In any event, it is difficult to see how Cheney's relationship with the press — or the public — will recover.

"He's a leader who doesn't like reporters," Burns said, adding, "I don't know that there's anything about this that reflects badly on his leadership abilities, but I think there's something about this that reflects badly on decision-making, and decision-making is part of leadership."

McBride said while the tense relationship between the White House and the press is all but built in, the shooting story is likely to increase hostilities.

"To not find out [about the shooting] for 24 hours gives reporters little faith that the administration is really looking out for the public's interest in revealing information," she said. "It also makes individual reporters feel they need to be more vigilant and that they can't trust the people who are supposed to release information."

In only its second public acknowledgment of the incident, the vice president's office issued a statement on Tuesday saying Cheney had called Whittington around 1:30 p.m. EST to check on him and wish him well.
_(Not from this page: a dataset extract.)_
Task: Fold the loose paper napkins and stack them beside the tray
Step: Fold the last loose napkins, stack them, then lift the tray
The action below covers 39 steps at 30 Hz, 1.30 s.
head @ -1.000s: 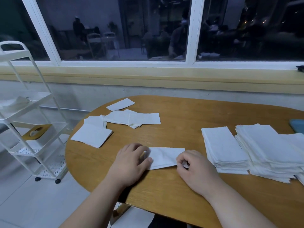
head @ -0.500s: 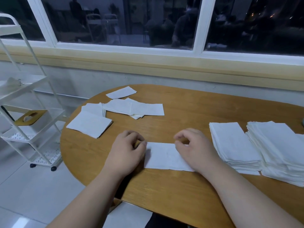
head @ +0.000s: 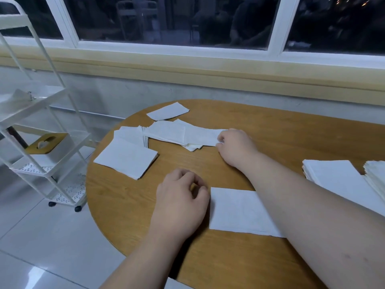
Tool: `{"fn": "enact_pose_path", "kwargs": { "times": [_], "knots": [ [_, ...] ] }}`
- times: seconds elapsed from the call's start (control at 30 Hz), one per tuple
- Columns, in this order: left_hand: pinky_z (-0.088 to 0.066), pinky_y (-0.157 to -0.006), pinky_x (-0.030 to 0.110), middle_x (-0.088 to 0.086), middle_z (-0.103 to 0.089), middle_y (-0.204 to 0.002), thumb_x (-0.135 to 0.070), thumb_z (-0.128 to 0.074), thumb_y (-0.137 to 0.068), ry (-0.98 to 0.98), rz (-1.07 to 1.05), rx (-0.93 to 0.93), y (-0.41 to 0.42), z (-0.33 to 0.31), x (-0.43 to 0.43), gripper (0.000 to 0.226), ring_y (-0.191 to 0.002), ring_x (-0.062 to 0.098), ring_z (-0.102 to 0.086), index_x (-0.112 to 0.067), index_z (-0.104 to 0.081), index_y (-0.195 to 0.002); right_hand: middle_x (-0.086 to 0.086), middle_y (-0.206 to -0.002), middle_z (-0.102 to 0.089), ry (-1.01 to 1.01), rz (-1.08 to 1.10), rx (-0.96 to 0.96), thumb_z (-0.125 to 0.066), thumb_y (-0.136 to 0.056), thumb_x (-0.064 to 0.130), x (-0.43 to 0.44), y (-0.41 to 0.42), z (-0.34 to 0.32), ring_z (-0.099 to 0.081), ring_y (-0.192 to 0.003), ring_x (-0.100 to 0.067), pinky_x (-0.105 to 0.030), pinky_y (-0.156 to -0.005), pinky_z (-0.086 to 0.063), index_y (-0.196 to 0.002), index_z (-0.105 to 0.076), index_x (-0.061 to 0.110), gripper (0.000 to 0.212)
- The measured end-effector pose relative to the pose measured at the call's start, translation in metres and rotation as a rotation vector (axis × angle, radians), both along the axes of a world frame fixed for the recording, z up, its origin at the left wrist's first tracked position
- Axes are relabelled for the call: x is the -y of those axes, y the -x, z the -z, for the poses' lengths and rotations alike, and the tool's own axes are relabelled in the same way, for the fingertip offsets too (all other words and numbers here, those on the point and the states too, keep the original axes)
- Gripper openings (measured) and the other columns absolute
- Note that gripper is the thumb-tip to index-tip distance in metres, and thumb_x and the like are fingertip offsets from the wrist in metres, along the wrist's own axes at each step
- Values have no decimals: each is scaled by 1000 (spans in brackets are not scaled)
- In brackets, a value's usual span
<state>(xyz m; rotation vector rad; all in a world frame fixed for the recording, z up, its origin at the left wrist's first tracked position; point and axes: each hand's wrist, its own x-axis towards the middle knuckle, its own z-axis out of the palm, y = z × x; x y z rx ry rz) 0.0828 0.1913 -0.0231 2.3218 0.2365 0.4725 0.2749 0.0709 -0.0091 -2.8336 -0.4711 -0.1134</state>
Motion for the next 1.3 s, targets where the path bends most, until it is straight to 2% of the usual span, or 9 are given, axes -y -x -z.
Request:
{"fn": "enact_pose_path", "kwargs": {
  "times": [0.17, 0.27, 0.4, 0.53, 0.63, 0.77, 0.97, 1.17, 1.3],
  "knots": [
    [-41, -96, 33, -20, -56, -99, -27, -60, -86, -27, 2, -12, 2, -2, 2, 9, -102, 0, -46, -33, -64, -82, 2, -108, -62, 92, -3, 89, -45, -101, 27, 14, 17, -3, -53, -106, -25, -39, -91, -42, -98, -65, 27, 20],
    [-40, -99, 31, -22, -53, -108, -29, -60, -88, -33, 2, -16, 4, -4, 2, 11, -110, 2, -45, -32, -63, -97, 7, -98, -62, -132, 30, 13, -48, -99, 27, 32, 43, -23, -57, -94, -18, -35, -79, -48, -90, -63, 26, 17],
    [-25, -112, 22, -17, -37, -142, -37, -68, -87, 22, 12, 3, 9, -8, 2, 63, -138, 4, -29, -28, -42, -143, 13, -80, -67, -335, -46, -146, -60, -93, 29, 60, 100, -58, -61, -76, -8, -29, -64, -49, -82, -67, 28, 13],
    [-27, -112, 21, -21, -31, -147, -41, -76, -81, 94, 32, -6, 12, -12, 4, 91, -140, -2, -25, -28, -25, -155, 14, -72, -69, -401, -91, -269, -66, -89, 30, 84, 142, -75, -62, -68, -5, -24, -59, -47, -76, -69, 30, 13],
    [-37, -90, 3, -31, -47, -133, -27, -75, -85, 200, 103, 23, 20, -17, 6, 62, -115, -18, -46, -40, -45, -138, 15, -66, -66, -409, -120, -328, -68, -89, 28, 94, 158, -77, -56, -58, -1, -20, -56, -43, -77, -70, 28, 12],
    [-44, -67, 8, -19, -74, -88, -15, -69, -93, 335, 151, 53, 33, -21, 7, 15, -81, -7, -66, -28, -75, -92, 11, -69, -68, -576, -82, -326, -70, -88, 29, 99, 170, -69, -60, -65, -6, -28, -67, -48, -81, -72, 29, 7],
    [-46, -64, 9, -15, -76, -83, -22, -62, -98, 460, 222, 10, 34, -24, 7, 16, -75, -2, -68, -25, -78, -93, 14, -95, -65, -695, 4, -315, -76, -85, 33, 100, 187, -42, -65, -70, -7, -23, -66, -52, -113, -63, 42, 31],
    [-40, -59, 27, -6, -62, -66, -38, -57, -99, 188, 227, -129, 22, -14, 4, 40, -60, 3, -54, -12, -59, -69, 8, -92, -76, -1023, 176, -264, -68, -90, 14, 106, 179, -37, -72, -80, -13, -36, -77, -57, -112, -64, 29, 27],
    [-33, -57, 25, -17, -53, -57, -42, -59, -96, 33, 197, -111, 15, -8, 6, 44, -62, 2, -49, -14, -52, -64, 3, -85, -72, -928, 217, -224, -67, -89, 21, 109, 171, -20, -69, -73, -15, -41, -74, -55, -115, -61, 34, 29]
  ]
}}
The vice president's only other statement since Saturday concerned his lack of a Texas Parks and Wildlife Department stamp for hunting game birds, which was publicized following the shooting. The statement said Cheney had mailed a $7 check to the department for a stamp, but did not mention Whittington or the shooting.

Carlos Valdez, district attorney of the county in which the shooting occurred, told the Corpus Christi Caller-Times on Wednesday that he did not foresee a criminal investigation. An incident report from the Kenedy County Sheriff's Office is pending.

FOX News' Sharon Kehnemui Liss contributed to this report.